The airfield is completely abandoned and derelict. Satellite imagery shows a single paved runway (approximately 600-700 meters long) that is cracked, weathered, and overgrown with vegetation. The associated support buildings are in ruins. The land is not actively used for aviation and parts of the surrounding area have reverted to agricultural use. Critically, since the full-scale Russian invasion of Ukraine in February 2022, the airfield is located in a territory (Kherson Oblast, left bank of the Dnipro River) that is under Russian military occupation. While there is no public evidence of it being formally reactivated, abandoned infrastructure in conflict zones is often repurposed by military forces for equipment storage, helicopter landing zones, or logistical staging points.
Tarasivka Airfield was a typical Soviet-era agricultural airfield ('аэродром сельхозавиации'). Its primary function was to support the intensive agriculture of the surrounding Kherson Oblast, one of the most fertile regions in Ukraine. Operations were conducted by the agricultural branch of Aeroflot, the state airline of the USSR. The base would have primarily operated a fleet of Antonov An-2 biplanes, the workhorse of Soviet agricultural and utility aviation. These aircraft were used for crop dusting (applying pesticides and herbicides), aerial seeding, and the application of fertilizers over the vast collective farms in the region. The airfield was a small but vital piece of the highly industrialized agricultural infrastructure of the Ukrainian SSR.

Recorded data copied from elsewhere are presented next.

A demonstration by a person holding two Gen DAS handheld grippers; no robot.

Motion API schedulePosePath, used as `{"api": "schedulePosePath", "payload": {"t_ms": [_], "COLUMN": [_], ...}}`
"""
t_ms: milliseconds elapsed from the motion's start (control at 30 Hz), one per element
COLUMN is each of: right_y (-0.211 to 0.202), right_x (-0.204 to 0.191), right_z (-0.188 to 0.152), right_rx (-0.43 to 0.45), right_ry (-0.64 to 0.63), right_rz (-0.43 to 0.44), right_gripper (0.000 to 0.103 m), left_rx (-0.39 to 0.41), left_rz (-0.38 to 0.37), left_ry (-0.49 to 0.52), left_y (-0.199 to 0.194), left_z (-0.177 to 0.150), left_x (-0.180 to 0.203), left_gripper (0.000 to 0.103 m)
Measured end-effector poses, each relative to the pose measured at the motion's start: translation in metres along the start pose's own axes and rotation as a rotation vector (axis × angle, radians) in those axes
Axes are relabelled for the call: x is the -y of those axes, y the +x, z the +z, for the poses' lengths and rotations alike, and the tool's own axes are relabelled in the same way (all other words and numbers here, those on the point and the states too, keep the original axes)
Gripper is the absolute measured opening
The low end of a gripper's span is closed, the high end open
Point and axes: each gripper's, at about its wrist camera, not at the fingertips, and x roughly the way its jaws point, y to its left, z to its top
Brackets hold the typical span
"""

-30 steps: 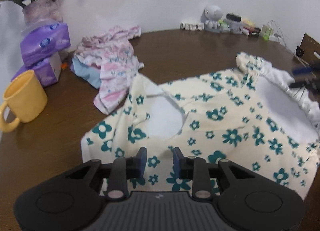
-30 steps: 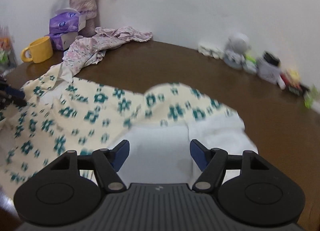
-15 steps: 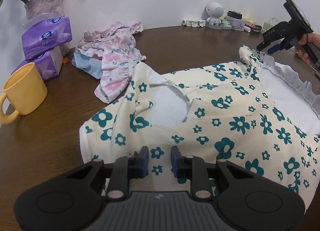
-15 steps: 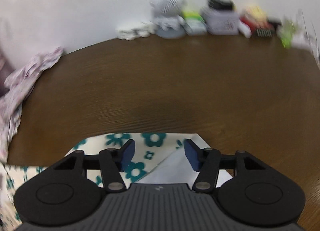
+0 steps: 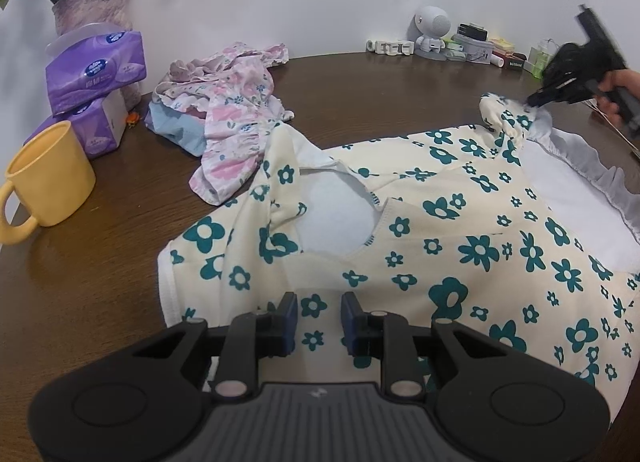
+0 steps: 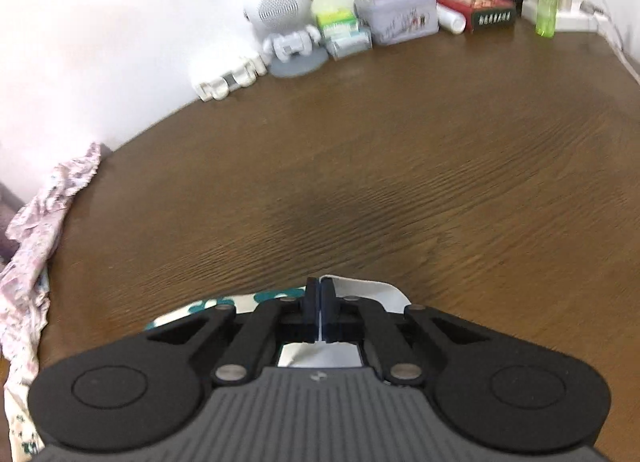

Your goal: Fold clothes

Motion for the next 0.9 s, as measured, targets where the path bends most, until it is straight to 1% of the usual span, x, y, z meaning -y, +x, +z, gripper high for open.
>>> {"api": "schedulePosePath", "payload": {"t_ms": [67, 167, 300, 400, 433, 500, 567, 600, 633, 667, 700, 733, 833, 900], "right_y": [-0.019, -0.036, -0.036, -0.022, -0.016, -0.011, -0.017, -0.025, -0.036, -0.048, -0.063, -0.078, -0.122, -0.147], "right_x": [0.001, 0.005, 0.002, -0.003, -0.003, -0.001, 0.001, 0.002, 0.0, -0.002, -0.008, -0.016, -0.046, -0.073], "right_z": [-0.005, -0.015, -0.03, -0.042, -0.043, -0.045, -0.043, -0.044, -0.046, -0.05, -0.057, -0.066, -0.105, -0.141], "right_rx": [0.006, -0.019, -0.047, -0.037, -0.035, -0.023, -0.019, -0.016, -0.011, -0.006, -0.004, -0.005, -0.036, -0.066], "right_ry": [-0.035, -0.118, -0.194, -0.222, -0.213, -0.181, -0.164, -0.162, -0.177, -0.196, -0.239, -0.289, -0.472, -0.626], "right_rz": [-0.012, -0.081, -0.145, -0.185, -0.187, -0.174, -0.156, -0.136, -0.113, -0.09, -0.063, -0.027, 0.096, 0.156], "right_gripper": [0.0, 0.0, 0.0, 0.001, 0.001, 0.002, 0.008, 0.014, 0.025, 0.032, 0.041, 0.041, 0.041, 0.041], "left_rx": [-0.004, -0.014, -0.029, -0.033, -0.033, -0.039, -0.044, -0.039, -0.03, -0.02, -0.016, -0.012, -0.035, -0.055], "left_rz": [0.006, 0.016, 0.027, 0.038, 0.042, 0.051, 0.051, 0.05, 0.05, 0.05, 0.05, 0.049, 0.014, -0.016], "left_ry": [-0.003, -0.004, -0.009, -0.023, -0.028, -0.039, -0.05, -0.052, -0.048, -0.044, -0.042, -0.039, -0.015, 0.001], "left_y": [0.0, 0.001, 0.001, 0.001, 0.001, 0.0, -0.005, -0.009, -0.016, -0.022, -0.028, -0.035, -0.044, -0.048], "left_z": [0.001, 0.002, 0.004, 0.005, 0.004, 0.005, 0.005, 0.006, 0.006, 0.007, 0.007, 0.008, 0.004, -0.001], "left_x": [0.001, 0.003, 0.004, 0.005, 0.005, 0.006, 0.005, 0.006, 0.005, 0.005, 0.004, 0.004, 0.008, 0.014], "left_gripper": [0.022, 0.022, 0.022, 0.022, 0.022, 0.023, 0.023, 0.024, 0.025, 0.028, 0.036, 0.039, 0.039, 0.037]}}
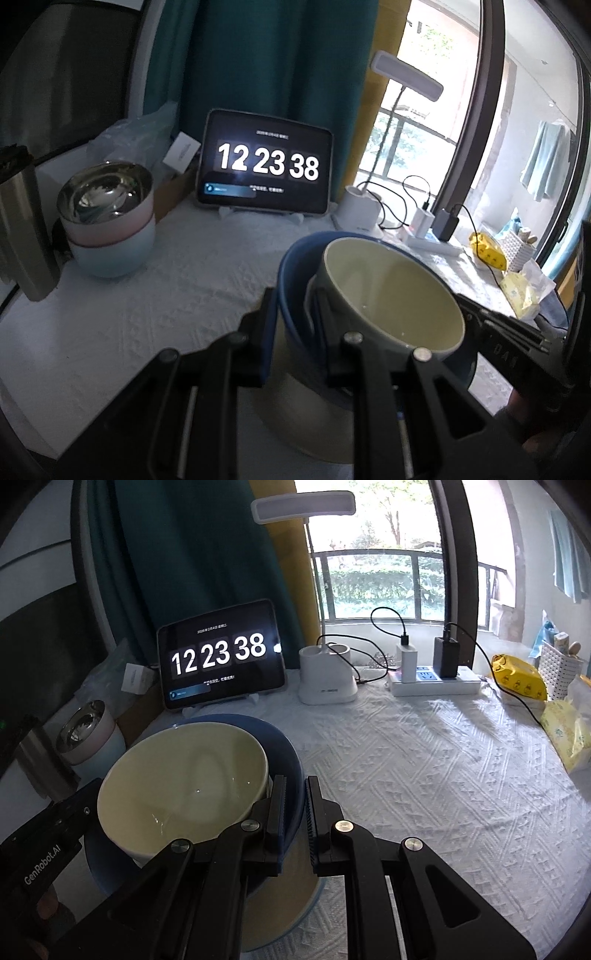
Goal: Organize plates and bowls
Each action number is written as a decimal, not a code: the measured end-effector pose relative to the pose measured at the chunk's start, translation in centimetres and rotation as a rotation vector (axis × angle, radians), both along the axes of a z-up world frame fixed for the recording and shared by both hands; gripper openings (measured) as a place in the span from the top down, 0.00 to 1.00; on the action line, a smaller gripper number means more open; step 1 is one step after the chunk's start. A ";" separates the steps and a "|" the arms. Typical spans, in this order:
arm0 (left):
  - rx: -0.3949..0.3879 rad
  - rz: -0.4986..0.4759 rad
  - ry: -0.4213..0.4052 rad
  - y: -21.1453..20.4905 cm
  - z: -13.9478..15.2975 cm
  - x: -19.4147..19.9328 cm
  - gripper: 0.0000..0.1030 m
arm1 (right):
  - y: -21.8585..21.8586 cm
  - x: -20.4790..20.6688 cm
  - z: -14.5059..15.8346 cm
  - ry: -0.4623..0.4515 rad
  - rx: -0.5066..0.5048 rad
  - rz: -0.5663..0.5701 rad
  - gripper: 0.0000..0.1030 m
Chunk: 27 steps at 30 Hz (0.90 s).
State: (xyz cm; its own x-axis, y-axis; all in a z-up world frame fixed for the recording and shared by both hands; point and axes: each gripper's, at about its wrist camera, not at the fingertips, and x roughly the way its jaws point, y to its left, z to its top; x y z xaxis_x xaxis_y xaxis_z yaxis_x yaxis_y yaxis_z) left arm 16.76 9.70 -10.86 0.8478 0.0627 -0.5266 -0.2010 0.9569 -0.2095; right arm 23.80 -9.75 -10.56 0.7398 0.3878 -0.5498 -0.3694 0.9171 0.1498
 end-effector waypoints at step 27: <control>0.070 -0.029 -0.007 -1.2 -0.2 0.5 0.79 | -0.9 0.0 -0.7 0.013 0.008 -0.016 0.86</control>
State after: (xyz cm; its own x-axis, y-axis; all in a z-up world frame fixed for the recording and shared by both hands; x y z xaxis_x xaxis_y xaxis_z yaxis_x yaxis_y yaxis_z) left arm 17.22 8.45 -11.02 0.8535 0.0750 -0.5156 -0.1721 0.9746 -0.1430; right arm 23.85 -10.69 -11.22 0.7386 0.3807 -0.5564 -0.3530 0.9215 0.1619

Effectively zero. There are no known plans or prospects for reopening Tarasivka Airfield. The primary obstacles are: 1) Its location in an active conflict zone under military occupation. 2) The complete decay of its infrastructure, which would require a total rebuild. 3) The lack of any modern economic or logistical need for such a small, isolated airfield, as agricultural practices have changed and the An-2-based model is obsolete. Post-war reconstruction efforts in Ukraine will be focused on essential services, major transportation hubs, and housing, making the revival of a minor Soviet-era airstrip an extremely low priority.